The structure of the committee is akin to a jury room rigged with high-power explosives if the jury fails to reach a verdict. Membership consists of six Republicans and six Democrats, three each from the Senate and House, chosen by party leaders.

To approve a final package of deficit cuts and extend the debt ceiling, all that will be needed is a simple majority — seven votes.

Though Democrats favor revenue increases to close the deficit and Republicans want to slash spending without raising taxes, there is a real possibility that one or more panel members could be so concerned about the prospect of painful automatic defense or social-program spending cuts that they would go with their conscience and break party ranks.

That compromise might well involve new revenues, and one of the lowest-hanging potential sources is the mortgage-interest deduction.

Lobbying groups that seek to preserve housing write-offs already are gearing up for battle. The National Association of Realtors sent an urgent alert to its 1.1 million members asking them to directly "engage their members of Congress on the importance of preserving real-estate tax provisions" during the coming several weeks.

Officials acknowledge that the super-committee's structure — with its guaranteed punishments for failure aimed squarely at Republicans (military spending) and Democrats (social programs) — makes it more difficult than usual to influence the final outcome.

After decades of being considered politically sacrosanct, why are homeowner mortgage write-offs suddenly on the chopping block? No. 1 is sheer size.

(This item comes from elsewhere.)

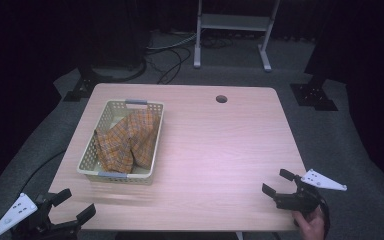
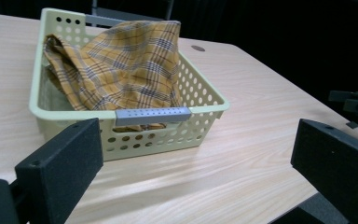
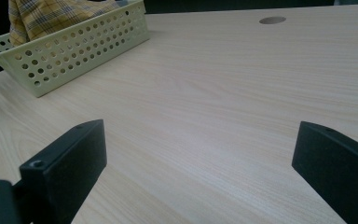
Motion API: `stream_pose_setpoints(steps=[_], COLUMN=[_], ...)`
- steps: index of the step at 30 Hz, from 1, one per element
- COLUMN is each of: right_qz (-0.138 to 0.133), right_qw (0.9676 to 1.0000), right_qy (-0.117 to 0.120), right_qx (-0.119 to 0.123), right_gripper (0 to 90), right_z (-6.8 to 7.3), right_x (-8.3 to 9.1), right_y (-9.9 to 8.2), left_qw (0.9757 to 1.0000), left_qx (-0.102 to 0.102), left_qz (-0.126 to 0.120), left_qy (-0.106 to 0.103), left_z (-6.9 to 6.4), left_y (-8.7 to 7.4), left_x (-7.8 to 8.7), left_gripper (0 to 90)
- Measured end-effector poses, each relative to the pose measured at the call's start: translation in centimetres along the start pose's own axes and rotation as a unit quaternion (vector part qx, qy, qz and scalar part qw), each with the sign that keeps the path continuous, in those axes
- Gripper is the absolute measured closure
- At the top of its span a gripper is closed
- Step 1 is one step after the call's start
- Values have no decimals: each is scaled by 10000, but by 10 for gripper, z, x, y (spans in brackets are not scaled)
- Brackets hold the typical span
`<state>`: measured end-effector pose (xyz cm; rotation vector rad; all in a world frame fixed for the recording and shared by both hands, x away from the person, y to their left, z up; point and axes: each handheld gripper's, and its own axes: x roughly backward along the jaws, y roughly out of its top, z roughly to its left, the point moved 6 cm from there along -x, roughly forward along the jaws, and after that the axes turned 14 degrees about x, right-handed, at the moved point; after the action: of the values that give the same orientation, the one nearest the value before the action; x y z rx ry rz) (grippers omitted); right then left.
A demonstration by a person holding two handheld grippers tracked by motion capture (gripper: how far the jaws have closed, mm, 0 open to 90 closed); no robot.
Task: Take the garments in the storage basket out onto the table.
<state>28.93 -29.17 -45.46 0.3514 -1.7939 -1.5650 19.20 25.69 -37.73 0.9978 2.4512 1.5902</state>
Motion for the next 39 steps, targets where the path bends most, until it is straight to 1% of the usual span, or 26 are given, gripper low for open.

The congressional Joint Committee on Taxation estimates the deduction will cost the federal government $100 billion during fiscal 2011 and $107.3 billion in 2012.

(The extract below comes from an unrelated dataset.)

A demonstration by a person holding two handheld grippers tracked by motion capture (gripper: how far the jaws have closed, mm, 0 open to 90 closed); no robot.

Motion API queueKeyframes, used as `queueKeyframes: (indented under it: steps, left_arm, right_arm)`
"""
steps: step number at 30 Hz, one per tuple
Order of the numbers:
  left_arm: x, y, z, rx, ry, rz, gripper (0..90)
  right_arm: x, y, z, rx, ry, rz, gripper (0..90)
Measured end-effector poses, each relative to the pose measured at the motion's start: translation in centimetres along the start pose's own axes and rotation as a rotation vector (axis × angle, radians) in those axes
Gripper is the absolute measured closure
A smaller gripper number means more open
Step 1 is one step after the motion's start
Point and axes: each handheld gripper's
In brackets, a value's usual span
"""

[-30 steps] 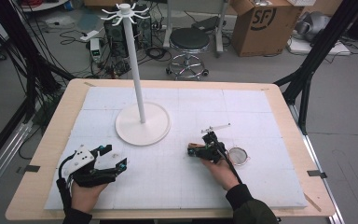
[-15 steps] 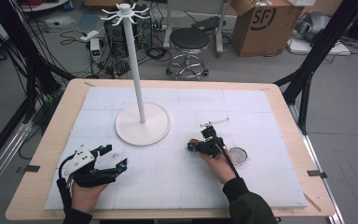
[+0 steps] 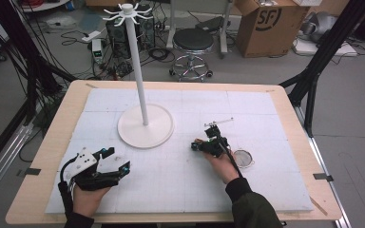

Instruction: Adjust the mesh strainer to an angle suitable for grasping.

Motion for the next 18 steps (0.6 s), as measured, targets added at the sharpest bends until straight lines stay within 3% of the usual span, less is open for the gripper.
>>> queueKeyframes:
  steps: [9,12,14,16,17,18]
  left_arm:
    - [-0.01,0.01,-0.01,-0.001,-0.004,0.001,19.9]
    - [-0.16,0.15,-0.07,-0.031,-0.013,0.0,19.9]
    - [-0.43,0.23,-0.35,-0.061,-0.046,-0.002,19.9]
    - [-0.67,0.11,-0.5,-0.047,-0.046,-0.011,19.8]
    - [-0.86,0.04,-0.43,-0.04,-0.032,-0.016,19.8]
    - [-0.86,0.04,-0.43,-0.04,-0.032,-0.016,19.8]
  right_arm:
    - [-0.23,0.19,0.53,-0.006,0.006,-0.011,90.0]
    - [-0.23,0.11,0.52,-0.001,0.006,-0.016,90.0]
    - [-0.23,0.15,0.47,-0.007,0.01,-0.014,90.0]
    - [-0.21,0.04,0.42,-0.006,0.012,-0.021,90.0]
    - [-0.13,-0.09,0.39,0.01,0.008,0.001,76.6]
    - [-0.13,-0.09,0.39,0.01,0.008,0.001,76.6]
Point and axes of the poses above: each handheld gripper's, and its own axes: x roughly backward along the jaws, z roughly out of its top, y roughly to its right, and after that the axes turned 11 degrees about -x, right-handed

Between 2008 and 2012, the cumulative write-offs for mortgage interest are projected to total just under half a trillion dollars.

Among the options open to the super-committee: Lower the maximum mortgage amount eligible for interest deductions to $500,000 from the current $1.1 million; replace the deduction with a tax credit that would be usable by lower- and moderate-income owners, as well as those with higher incomes; eliminate interest deductions on second homes; and phase out the deductibility of homeowner property-tax payments.

Defenders of the write-offs argue that high levels of homeownership are essential to economic growth and social stability, and fully justify the tax-system preferences they receive.

National opinion polls regularly find widespread support for the write-offs, even among renters.

Also, academic and trade group studies project that any abrupt, across-the-board reduction in the deductibility of mortgage interest would have a severe impact on home values, possibly sending them plummeting by as much as 15 percent.

Critics, on the other hand, consider the write-offs inherently unfair: that they're skewed to upper-income owners disproportionately, and are highly concentrated geographically along the West Coast, the Northeastern states and mid-Atlantic.

Where's this debate ultimately headed? It's much too early to predict.

But any way you look at it, real-estate write-offs could be in greater political jeopardy in the next three months than they have been at any time in the past 25 years.